• Task: Given the records below, would you repeat exactly the lines that begin at the one containing "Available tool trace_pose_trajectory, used" and end at the one containing "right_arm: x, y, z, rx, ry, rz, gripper", inclusive?

START Dataset content

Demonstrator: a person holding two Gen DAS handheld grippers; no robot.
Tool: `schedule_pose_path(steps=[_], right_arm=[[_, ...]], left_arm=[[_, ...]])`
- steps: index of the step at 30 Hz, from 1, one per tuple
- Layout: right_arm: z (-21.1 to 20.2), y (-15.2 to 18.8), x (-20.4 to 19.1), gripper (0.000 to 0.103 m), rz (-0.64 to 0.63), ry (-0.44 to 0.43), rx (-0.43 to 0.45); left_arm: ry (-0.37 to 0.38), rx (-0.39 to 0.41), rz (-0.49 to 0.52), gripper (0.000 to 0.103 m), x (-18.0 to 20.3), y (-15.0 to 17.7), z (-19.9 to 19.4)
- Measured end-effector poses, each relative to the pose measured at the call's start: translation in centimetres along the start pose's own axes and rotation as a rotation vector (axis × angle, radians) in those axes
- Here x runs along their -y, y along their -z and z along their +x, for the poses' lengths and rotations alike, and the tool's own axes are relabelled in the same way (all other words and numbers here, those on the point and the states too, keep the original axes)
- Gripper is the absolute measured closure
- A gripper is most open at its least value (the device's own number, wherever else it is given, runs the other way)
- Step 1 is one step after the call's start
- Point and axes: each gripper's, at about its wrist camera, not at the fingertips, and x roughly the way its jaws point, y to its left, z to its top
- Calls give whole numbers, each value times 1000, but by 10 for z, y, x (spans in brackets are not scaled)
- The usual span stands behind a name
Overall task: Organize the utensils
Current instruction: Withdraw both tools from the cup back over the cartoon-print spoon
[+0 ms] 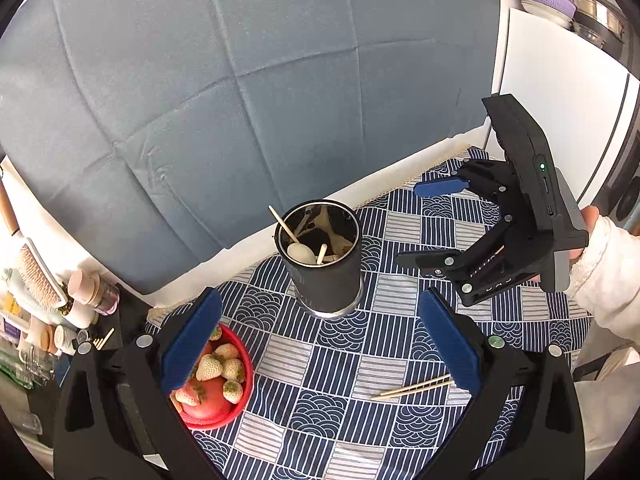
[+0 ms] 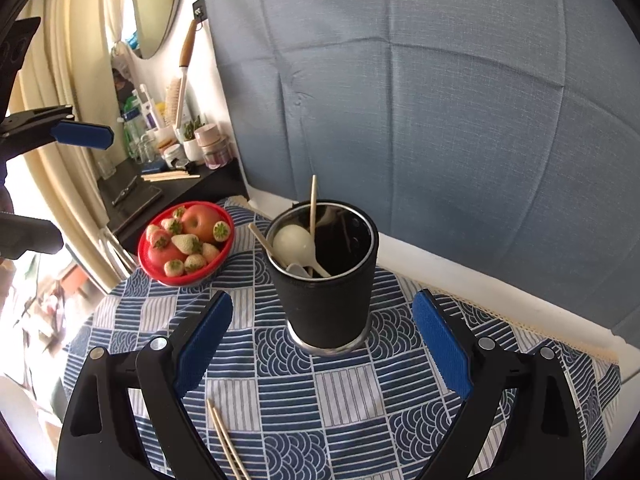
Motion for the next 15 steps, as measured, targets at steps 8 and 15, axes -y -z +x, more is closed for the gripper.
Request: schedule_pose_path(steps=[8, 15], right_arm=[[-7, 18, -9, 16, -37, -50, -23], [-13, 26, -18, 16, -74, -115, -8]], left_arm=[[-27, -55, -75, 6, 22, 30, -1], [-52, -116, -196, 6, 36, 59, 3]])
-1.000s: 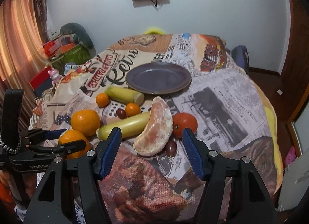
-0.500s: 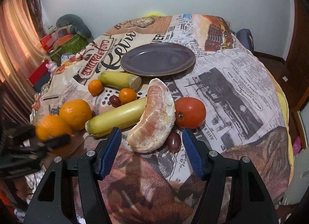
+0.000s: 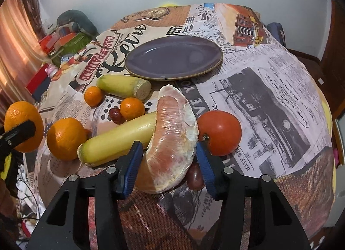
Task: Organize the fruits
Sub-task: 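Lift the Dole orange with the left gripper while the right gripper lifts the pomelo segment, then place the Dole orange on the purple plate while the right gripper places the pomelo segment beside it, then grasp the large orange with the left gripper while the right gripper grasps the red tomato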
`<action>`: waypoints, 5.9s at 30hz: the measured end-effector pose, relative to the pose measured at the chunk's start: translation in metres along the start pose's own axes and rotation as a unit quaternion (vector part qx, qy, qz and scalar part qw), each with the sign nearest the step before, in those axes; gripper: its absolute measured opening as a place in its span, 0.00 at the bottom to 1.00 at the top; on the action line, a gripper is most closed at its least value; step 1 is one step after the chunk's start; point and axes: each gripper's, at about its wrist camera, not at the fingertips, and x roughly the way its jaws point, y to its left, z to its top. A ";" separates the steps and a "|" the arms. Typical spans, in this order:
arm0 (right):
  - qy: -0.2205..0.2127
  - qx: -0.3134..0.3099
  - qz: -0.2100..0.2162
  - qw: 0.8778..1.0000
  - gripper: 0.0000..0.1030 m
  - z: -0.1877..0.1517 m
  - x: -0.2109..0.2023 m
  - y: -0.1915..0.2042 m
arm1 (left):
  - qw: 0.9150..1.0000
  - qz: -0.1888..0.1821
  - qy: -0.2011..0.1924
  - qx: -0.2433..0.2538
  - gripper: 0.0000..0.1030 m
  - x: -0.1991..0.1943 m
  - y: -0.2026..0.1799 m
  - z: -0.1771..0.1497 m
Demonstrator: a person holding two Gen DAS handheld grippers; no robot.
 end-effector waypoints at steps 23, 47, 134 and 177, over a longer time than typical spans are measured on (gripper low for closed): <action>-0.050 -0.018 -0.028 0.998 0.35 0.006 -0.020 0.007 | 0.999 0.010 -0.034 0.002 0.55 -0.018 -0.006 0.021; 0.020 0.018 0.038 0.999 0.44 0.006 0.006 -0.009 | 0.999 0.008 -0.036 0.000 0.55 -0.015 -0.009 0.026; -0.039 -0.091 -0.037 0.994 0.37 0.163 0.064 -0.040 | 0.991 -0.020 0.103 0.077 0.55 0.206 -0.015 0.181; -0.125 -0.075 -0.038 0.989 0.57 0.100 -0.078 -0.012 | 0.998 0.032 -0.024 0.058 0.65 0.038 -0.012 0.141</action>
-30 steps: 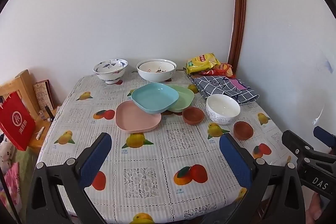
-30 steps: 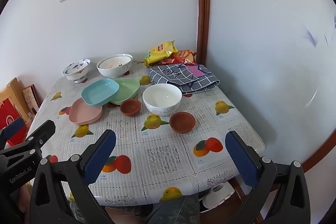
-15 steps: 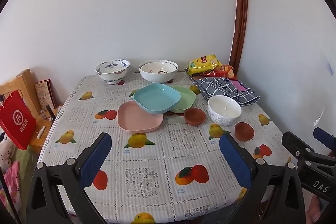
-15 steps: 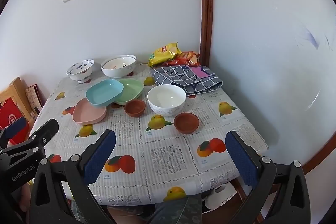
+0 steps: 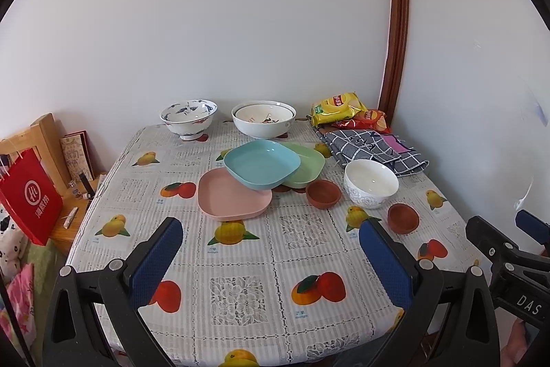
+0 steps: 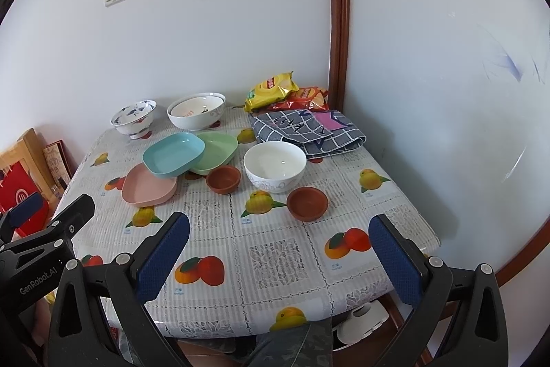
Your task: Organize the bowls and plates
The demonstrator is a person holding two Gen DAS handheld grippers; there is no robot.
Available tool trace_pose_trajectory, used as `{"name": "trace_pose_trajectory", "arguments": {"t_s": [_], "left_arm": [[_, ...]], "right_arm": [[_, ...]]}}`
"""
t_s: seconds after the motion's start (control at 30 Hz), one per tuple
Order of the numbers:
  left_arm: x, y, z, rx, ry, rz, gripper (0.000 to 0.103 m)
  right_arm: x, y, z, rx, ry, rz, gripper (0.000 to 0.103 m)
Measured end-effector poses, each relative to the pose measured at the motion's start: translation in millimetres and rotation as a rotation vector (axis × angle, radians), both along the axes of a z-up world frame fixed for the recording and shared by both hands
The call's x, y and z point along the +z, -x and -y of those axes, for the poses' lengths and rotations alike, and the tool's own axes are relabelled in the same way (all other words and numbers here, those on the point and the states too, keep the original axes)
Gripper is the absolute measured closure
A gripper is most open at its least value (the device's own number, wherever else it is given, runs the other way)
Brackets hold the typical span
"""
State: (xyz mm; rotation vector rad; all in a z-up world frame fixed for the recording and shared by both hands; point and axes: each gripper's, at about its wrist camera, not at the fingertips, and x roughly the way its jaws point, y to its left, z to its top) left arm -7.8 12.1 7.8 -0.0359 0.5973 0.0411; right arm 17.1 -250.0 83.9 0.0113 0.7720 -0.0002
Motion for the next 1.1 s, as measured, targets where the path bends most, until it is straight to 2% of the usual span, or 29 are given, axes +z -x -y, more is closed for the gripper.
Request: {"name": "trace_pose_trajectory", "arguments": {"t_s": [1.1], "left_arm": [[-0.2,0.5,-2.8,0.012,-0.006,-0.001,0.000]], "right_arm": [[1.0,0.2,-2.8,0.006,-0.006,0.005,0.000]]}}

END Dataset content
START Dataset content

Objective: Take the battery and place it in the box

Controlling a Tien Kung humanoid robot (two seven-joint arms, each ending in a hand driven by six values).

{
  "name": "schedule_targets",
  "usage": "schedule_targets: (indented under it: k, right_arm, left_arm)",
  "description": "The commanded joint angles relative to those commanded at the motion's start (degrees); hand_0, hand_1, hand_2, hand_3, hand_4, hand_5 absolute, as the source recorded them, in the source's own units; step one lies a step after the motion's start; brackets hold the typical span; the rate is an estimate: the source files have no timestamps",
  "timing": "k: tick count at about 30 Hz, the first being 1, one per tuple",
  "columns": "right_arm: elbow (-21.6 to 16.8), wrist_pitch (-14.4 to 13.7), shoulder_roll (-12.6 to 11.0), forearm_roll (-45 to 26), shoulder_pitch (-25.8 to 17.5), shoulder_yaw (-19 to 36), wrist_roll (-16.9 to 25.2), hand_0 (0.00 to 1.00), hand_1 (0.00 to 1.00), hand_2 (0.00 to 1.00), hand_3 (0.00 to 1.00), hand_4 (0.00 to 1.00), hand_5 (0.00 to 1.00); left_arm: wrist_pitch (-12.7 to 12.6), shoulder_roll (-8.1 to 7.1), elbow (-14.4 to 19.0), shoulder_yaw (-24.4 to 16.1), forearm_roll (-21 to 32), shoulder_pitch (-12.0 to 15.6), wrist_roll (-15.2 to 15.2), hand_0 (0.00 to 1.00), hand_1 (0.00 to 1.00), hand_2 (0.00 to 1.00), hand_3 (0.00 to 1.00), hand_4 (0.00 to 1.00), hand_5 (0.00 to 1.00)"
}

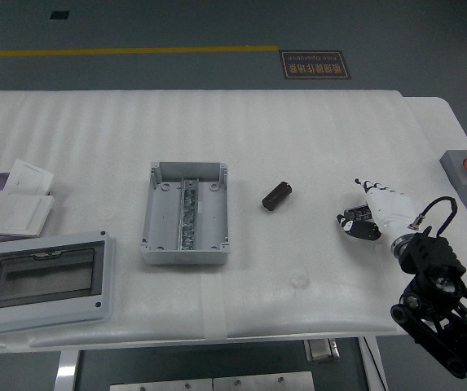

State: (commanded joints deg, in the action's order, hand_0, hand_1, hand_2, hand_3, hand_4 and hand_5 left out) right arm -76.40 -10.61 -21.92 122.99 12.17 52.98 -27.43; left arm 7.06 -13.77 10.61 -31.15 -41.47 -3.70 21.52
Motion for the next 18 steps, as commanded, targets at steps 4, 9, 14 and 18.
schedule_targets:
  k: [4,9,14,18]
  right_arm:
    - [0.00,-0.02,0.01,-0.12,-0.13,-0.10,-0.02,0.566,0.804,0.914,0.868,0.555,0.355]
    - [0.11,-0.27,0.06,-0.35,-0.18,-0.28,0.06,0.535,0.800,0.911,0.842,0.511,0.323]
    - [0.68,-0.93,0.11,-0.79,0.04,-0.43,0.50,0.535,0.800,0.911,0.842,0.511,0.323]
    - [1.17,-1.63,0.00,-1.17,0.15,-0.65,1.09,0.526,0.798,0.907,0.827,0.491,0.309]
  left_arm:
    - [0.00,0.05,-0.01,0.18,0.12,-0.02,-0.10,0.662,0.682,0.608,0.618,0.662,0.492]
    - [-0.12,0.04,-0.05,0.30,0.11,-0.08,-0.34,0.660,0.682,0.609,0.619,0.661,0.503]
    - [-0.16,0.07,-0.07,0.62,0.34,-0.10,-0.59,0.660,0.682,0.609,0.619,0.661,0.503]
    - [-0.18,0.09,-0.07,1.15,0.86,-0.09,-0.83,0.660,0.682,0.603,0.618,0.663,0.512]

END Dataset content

• Answer to the exercise:
Available tool trace_pose_trajectory, used as `{"name": "trace_pose_trajectory", "arguments": {"t_s": [_], "left_arm": [[_, ...]], "right_arm": [[_, ...]]}}`
"""
t_s: seconds after the motion's start (control at 30 Hz), one per tuple
Order of the numbers:
  left_arm: x, y, z, rx, ry, rz, gripper (0.000 to 0.103 m)
  right_arm: x, y, z, rx, ry, rz, gripper (0.000 to 0.103 m)

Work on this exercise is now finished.